Jona gently put a hand on his shoulder.
"I'm glad you feel that way," she said, smiling amiably. The barrel of the M-4 tapped threateningly against the batarian's crotch. "Just don't let it happen again."
"I won't!"
"Trillia," Jona said, and a lightly armored asari commando seized Boc'cha by his shoulders and pulled him away. "You know what to do. Just don't be too hard on the poor boy," she mercenary commander warned her favorite disciplinarian. "That means no damage to his face."
The brutish asari grunted and dragged the softly crying batarian off.
He knew all too well what happened to those Trilla 'disciplined' in the name of The Boss.

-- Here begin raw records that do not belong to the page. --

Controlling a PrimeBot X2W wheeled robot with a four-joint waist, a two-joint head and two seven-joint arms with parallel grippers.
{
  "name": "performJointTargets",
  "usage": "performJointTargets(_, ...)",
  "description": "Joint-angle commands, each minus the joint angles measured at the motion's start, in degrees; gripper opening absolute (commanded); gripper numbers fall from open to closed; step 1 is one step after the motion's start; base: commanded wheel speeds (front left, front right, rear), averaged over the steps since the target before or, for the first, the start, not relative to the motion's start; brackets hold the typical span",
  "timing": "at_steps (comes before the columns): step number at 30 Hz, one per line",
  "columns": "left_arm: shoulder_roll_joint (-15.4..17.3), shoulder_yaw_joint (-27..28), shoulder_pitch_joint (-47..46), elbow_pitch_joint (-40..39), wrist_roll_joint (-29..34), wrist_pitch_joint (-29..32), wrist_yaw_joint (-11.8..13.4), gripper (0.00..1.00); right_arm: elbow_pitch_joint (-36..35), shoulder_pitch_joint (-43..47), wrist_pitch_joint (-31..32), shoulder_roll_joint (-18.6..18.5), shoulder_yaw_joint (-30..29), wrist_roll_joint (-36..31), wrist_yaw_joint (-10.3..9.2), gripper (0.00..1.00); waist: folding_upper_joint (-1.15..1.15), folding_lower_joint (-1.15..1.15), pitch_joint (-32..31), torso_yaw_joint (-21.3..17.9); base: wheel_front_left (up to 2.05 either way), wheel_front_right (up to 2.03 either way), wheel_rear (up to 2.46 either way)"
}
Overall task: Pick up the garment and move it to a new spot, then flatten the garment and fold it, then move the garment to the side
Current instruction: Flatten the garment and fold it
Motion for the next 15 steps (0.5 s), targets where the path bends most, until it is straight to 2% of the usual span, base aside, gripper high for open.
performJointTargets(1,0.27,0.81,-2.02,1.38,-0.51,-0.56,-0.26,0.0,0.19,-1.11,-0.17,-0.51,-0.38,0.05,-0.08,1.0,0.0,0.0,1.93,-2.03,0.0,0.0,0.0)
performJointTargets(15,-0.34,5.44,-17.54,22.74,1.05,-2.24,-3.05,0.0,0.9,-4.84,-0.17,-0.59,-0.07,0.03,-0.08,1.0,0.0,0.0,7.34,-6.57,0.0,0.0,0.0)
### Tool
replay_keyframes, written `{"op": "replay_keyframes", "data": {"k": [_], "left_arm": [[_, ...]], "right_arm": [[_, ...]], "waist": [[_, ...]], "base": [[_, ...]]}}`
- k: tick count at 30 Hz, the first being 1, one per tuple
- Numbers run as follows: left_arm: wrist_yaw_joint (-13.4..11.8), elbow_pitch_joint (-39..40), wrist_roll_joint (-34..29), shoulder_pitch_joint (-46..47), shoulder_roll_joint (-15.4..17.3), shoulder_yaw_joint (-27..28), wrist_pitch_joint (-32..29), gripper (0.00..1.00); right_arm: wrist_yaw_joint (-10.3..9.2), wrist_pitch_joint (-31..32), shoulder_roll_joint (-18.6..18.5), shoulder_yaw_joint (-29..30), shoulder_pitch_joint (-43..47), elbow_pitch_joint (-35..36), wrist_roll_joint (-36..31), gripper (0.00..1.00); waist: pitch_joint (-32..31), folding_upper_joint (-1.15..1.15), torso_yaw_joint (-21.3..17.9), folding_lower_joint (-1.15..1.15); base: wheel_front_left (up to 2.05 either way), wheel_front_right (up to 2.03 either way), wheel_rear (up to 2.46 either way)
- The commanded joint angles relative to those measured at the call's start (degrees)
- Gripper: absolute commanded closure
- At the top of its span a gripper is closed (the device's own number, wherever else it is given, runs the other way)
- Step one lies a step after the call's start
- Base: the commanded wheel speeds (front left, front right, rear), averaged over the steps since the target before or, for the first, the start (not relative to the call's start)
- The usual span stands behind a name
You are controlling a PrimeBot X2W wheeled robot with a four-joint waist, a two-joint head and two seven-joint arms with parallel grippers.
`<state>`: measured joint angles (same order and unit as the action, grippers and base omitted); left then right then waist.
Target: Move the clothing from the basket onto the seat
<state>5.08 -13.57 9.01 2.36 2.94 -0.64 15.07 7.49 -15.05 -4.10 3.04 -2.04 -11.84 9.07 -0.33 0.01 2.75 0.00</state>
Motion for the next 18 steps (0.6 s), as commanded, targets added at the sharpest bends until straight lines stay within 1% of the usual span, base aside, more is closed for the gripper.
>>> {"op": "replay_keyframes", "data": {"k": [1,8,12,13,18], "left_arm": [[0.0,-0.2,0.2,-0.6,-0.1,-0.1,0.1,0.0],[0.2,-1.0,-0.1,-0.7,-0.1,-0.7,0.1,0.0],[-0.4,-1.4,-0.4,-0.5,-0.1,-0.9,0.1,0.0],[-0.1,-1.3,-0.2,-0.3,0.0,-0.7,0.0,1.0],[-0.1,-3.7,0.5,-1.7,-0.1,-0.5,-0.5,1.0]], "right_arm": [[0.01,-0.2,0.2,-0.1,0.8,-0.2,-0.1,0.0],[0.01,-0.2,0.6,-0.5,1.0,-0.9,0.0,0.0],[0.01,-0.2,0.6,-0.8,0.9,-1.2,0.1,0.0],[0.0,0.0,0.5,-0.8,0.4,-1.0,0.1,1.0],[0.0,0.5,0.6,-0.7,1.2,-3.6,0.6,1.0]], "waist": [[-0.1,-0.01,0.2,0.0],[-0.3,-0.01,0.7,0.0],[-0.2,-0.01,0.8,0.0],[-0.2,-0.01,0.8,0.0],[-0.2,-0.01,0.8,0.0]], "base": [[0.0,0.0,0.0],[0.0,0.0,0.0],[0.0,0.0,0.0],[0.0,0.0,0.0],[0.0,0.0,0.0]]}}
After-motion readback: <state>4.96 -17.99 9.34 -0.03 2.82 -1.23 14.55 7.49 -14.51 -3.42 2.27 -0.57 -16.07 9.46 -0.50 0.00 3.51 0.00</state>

"Goddess's tits, it is so much to ask for good, reliable subordinates?" Jona lamented, spinning the custom M-4 SMG around in her right hand and suddenly extending the handle out to her rescuer. "This is yours now, rookie. You've more than earned it."
"Me?" The younger asari commando asked, looking down at the M-4. She gulped and nodded, snapping out of her momentary stupor. "O-okay, sure! And here I was about to write to Athame to ask for a new gun on my next naming day!" she quipped, carefully taking the gun and grinning weakly despite her injury. "Thanks, boss!"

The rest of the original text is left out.